## WORK INSTRUCTIONS
In the listing below, look for "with" and copy every line that has it.

◆ ◆ ◆ ◆

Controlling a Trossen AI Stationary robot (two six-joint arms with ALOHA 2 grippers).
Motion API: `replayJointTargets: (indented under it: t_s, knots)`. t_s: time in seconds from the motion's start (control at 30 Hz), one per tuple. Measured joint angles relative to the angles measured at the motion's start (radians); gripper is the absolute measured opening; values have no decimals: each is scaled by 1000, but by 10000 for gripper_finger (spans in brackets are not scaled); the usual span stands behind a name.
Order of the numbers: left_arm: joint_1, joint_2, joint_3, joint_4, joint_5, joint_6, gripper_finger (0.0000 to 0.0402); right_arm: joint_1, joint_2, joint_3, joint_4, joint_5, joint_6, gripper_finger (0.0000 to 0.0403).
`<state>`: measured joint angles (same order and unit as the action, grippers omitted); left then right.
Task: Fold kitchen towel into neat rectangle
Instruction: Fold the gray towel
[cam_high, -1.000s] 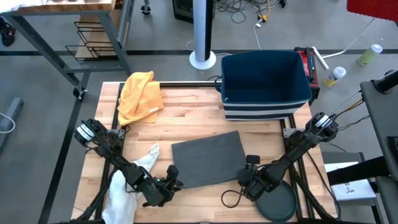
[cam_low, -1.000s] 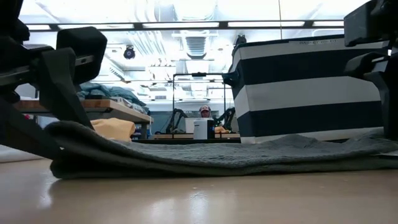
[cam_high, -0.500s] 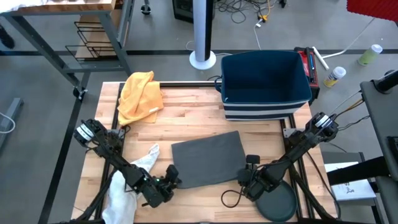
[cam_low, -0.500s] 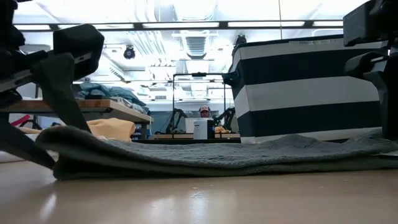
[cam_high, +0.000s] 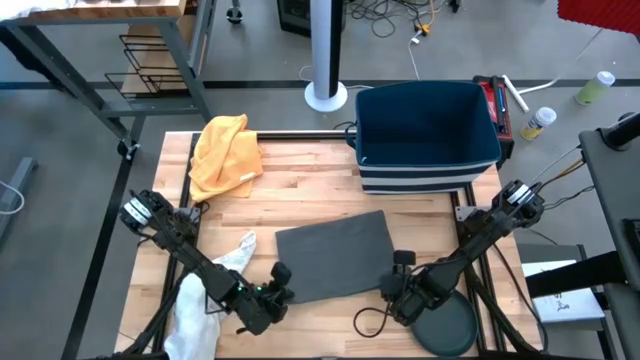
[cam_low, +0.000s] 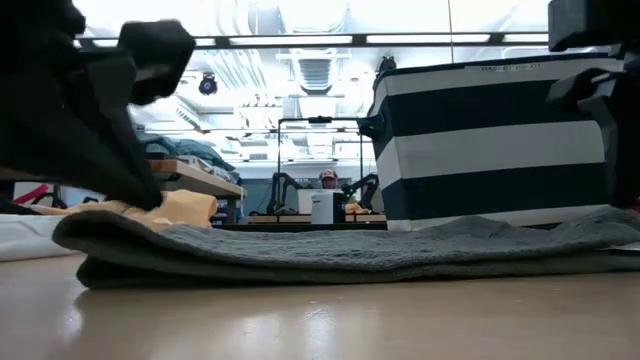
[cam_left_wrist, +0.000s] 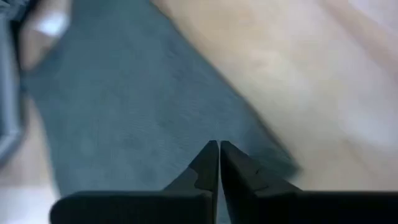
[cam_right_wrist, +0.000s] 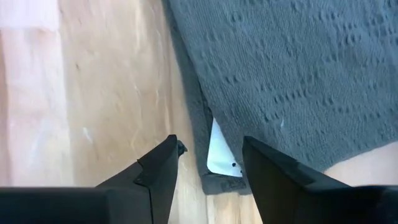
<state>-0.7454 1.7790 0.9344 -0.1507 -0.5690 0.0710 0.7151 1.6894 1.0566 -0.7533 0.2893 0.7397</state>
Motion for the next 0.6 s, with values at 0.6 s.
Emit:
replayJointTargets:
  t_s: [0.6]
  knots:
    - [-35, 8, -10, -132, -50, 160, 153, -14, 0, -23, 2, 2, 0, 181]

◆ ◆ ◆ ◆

## WORKED SOLUTION
Controlling a Trossen AI Stationary robot (two six-joint arms with ALOHA 2 grippers).
Motion for the next 0.6 s, with values at 0.6 s.

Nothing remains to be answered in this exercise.